Problem to solve →
Give the data below again exactly as written, but without the pictures.

Material provided →
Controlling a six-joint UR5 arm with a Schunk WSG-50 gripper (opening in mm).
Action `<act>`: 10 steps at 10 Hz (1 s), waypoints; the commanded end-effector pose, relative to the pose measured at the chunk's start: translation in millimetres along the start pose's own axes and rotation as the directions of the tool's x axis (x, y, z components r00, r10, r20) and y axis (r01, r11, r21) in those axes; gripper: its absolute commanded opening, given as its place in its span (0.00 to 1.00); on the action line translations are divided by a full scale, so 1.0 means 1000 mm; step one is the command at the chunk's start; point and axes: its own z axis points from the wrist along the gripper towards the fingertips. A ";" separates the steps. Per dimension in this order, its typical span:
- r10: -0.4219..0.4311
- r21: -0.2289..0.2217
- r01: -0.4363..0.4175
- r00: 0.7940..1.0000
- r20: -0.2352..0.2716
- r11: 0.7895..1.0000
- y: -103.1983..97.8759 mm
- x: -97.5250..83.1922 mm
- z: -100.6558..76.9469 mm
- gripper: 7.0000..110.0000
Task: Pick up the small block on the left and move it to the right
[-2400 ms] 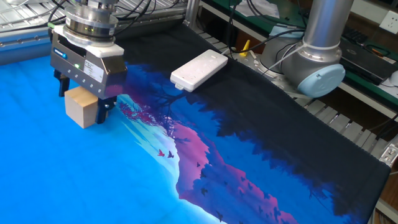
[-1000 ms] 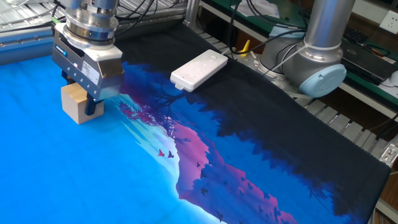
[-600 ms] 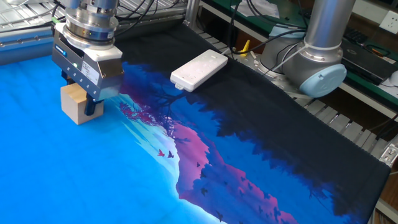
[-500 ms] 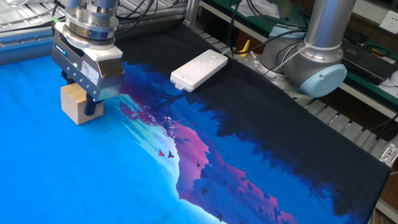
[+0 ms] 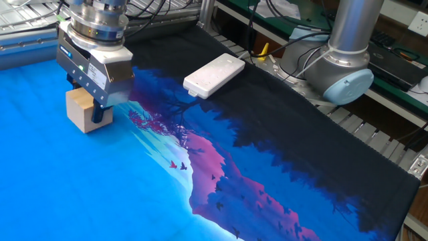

Written response →
Controlling a six-joint UR5 arm with a Schunk WSG-50 gripper (opening in mm).
Action `<act>`: 10 steps at 10 Hz (1 s), waypoints; the commanded end-effector pose, relative to the pose measured at the chunk's start: translation in millimetres along the start pose's own axes and rotation as the directions of the tool's x axis (x, y, z components r00, r10, r20) and y axis (r01, r11, r21) in those axes; gripper: its absolute commanded opening, given as its place in its span (0.00 to 1.00); on the action line translations are divided by a full scale, so 1.0 means 1000 mm; step one is the command at the chunk's start; point and axes: its own z axis points from the wrist along the gripper towards the fingertips. A ";" separates the steps. Per dimension in this order, its typical span:
- r10: -0.4219..0.4311
- r21: -0.2289..0.2217
- r01: -0.4363..0.4175
- r00: 0.7940..1.0000
- r20: -0.2352..0.2716
- r11: 0.7895..1.0000
- y: -103.1983..97.8759 mm
- x: -97.5250..83.1922 mm
- z: -100.6558..76.9469 mm
- gripper: 7.0000..110.0000
Task: Pick up the small block on the left and move it to the right
[-2400 ms] 
[-1000 ms] 
[-600 ms] 
[-500 ms] 
[+0 ms] 

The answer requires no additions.